*Exercise objective*
Please transcribe the data that follows, keeping every line exact.

━━━━━━━━━━━━━━━━

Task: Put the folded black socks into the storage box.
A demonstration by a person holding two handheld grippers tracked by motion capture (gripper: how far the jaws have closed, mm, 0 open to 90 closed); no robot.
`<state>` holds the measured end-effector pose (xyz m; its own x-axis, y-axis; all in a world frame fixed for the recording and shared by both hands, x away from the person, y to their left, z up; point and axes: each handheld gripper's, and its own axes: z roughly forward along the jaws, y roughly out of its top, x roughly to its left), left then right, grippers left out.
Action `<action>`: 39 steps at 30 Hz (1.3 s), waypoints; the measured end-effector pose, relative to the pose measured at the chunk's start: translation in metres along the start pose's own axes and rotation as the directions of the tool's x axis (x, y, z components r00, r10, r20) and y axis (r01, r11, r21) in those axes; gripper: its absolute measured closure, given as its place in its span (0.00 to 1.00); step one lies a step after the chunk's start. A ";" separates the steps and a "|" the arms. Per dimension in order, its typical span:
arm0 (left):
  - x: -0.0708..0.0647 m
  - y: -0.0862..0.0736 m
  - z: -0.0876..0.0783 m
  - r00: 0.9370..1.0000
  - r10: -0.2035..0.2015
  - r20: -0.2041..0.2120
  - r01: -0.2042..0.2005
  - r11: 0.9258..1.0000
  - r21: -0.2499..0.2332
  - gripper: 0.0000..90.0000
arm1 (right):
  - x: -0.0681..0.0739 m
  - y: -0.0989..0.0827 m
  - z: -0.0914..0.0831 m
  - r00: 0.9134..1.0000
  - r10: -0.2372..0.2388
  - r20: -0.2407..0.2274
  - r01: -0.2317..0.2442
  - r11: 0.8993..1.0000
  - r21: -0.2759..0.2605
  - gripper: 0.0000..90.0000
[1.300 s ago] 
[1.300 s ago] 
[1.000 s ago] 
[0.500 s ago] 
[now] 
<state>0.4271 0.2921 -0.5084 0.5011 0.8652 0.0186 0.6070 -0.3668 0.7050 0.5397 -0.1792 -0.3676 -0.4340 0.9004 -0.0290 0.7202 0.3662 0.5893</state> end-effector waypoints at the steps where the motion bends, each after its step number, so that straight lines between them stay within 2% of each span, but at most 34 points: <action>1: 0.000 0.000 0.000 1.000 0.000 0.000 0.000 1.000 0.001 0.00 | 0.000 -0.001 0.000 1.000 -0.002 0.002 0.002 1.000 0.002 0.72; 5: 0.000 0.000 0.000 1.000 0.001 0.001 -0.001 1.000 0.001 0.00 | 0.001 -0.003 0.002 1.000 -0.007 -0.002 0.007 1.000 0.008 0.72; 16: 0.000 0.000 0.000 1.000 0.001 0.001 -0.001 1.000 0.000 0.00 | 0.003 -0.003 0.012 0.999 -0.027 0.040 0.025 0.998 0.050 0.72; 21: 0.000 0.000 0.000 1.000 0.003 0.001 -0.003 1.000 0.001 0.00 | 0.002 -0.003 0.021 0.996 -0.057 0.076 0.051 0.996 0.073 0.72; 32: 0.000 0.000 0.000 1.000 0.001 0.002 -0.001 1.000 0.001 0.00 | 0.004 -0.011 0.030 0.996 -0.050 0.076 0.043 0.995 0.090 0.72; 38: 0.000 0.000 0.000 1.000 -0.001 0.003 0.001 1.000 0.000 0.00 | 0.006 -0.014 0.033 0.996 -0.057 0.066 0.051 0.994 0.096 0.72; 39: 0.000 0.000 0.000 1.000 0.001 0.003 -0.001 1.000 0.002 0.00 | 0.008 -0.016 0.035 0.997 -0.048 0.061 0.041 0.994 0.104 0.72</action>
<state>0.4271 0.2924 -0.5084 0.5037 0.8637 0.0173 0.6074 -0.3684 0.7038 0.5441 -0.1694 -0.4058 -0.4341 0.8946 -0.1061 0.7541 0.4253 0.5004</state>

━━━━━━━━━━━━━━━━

*Solution below*
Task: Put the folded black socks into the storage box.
A demonstration by a person holding two handheld grippers tracked by motion capture (gripper: how far the jaws have closed, mm, 0 open to 90 closed); no robot.
`<state>` holds the measured end-effector pose (xyz m; its own x-axis, y-axis; all in a world frame fixed for the recording and shared by both hands, x away from the person, y to their left, z up; point and axes: each handheld gripper's, and its own axes: z roughly forward along the jaws, y roughly out of its top, x roughly to its left), left then right, grippers left out.
Action `<action>`: 39 steps at 30 Hz (1.3 s), waypoints; the measured end-effector pose, relative to the pose measured at the chunk's start: translation in metres along the start pose's own axes and rotation as the directions of the tool's x axis (x, y, z components r00, r10, r20) and y axis (r01, r11, r21) in those axes; gripper: its absolute measured closure, given as its place in its span (0.00 to 1.00); step one lies a step after the chunk's start. A ";" separates the steps and a "|" the arms. Per dimension in order, its typical span:
arm0 (left):
  - x: -0.0708..0.0647 m
  - y: -0.0862..0.0736 m
  - z: -0.0876..0.0783 m
  - r00: 0.9370..1.0000
  - r10: -0.2035..0.2015
  - r20: -0.2041..0.2120
  - r01: -0.2042..0.2005
  - r11: 0.9258..1.0000
  - r21: -0.2499..0.2332
  - gripper: 0.0000..90.0000
arm1 (right):
  - x: -0.0681..0.0739 m
  - y: -0.0989..0.0827 m
  - z: -0.0914..0.0831 m
  - r00: 0.9134..1.0000
  - r10: -0.2372..0.2388
  - r20: -0.2407..0.2274
  - r01: -0.2317..0.2442
  - r11: 0.8993..1.0000
  - r21: -0.2759..0.2605
  - gripper: 0.0000..90.0000
[1.300 s ago] 
[1.300 s ago] 
[1.000 s ago] 
[0.500 s ago] 
[now] 
<state>0.4271 0.2921 -0.5084 0.5011 0.8652 0.0186 0.6070 -0.3668 0.7050 0.5397 -0.1792 -0.3676 -0.4340 0.9004 -0.0290 0.7202 0.3662 0.5893</state> end-effector waypoints at the steps where the motion bends, each after its step number, so that straight lines between them stay within 2% of each span, but at most 34 points: <action>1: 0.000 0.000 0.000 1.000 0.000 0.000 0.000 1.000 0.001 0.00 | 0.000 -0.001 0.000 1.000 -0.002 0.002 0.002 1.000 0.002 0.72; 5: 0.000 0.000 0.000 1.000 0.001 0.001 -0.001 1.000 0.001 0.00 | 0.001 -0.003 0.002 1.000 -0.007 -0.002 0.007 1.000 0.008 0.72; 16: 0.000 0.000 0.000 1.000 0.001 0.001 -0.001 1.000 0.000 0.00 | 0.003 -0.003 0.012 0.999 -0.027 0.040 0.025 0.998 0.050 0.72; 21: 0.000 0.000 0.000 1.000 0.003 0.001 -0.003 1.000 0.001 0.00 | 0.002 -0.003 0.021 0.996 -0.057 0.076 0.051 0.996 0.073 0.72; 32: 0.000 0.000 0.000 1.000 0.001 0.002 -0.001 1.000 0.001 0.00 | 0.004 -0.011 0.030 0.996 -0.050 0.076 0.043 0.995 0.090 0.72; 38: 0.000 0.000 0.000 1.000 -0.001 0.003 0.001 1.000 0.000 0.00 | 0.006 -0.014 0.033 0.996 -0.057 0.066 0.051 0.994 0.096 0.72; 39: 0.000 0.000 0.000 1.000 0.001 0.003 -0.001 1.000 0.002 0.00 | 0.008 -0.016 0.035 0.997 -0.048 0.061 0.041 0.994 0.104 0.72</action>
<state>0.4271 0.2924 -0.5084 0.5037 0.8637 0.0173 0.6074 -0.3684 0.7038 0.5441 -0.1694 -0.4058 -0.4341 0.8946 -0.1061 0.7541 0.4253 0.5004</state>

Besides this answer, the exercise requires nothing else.